# [DIRECTIONS FOR THIS TASK]
Transcribe, word for word and without additions, each line below from the one containing "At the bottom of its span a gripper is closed" through the one containing "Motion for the", both ends included.
═════ DATASET SECTION
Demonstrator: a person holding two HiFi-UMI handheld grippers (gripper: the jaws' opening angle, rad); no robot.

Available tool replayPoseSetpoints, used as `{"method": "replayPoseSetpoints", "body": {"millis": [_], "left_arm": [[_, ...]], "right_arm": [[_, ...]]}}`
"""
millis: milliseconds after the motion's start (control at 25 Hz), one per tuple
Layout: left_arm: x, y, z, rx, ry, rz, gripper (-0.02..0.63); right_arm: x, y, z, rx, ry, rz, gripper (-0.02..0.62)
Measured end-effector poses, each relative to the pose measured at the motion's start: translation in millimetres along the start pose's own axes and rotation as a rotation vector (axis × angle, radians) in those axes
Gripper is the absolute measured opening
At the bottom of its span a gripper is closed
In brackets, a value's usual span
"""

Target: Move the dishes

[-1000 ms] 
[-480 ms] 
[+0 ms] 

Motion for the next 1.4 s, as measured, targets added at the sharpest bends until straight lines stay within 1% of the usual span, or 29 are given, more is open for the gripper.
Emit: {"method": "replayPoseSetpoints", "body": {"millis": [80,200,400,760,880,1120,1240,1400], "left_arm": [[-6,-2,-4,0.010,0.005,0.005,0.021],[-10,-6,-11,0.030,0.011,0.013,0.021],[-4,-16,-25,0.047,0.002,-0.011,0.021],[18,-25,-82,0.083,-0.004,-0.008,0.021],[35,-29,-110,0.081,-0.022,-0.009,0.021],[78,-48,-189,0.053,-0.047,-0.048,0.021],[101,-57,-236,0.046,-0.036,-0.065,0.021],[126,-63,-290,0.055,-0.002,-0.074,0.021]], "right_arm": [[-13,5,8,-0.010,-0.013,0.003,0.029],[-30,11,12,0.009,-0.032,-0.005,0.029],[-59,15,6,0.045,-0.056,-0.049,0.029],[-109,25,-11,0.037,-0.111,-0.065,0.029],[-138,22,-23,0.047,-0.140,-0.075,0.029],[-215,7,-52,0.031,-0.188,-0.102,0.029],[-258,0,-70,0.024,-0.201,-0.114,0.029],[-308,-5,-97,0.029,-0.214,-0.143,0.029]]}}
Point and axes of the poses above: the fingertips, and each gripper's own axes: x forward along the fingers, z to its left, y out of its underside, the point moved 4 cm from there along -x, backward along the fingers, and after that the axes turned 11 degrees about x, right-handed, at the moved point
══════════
# [SOLUTION TO THE EXERCISE]
At the bottom of its span a gripper is closed
In brackets, a value's usual span
"""

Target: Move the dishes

[-1000 ms] 
[-480 ms] 
[+0 ms] 

Motion for the next 1.4 s, as measured, targets added at the sharpest bends until straight lines stay within 1% of the usual span, or 29 are given, more is open for the gripper.

What was asked now has a complete answer.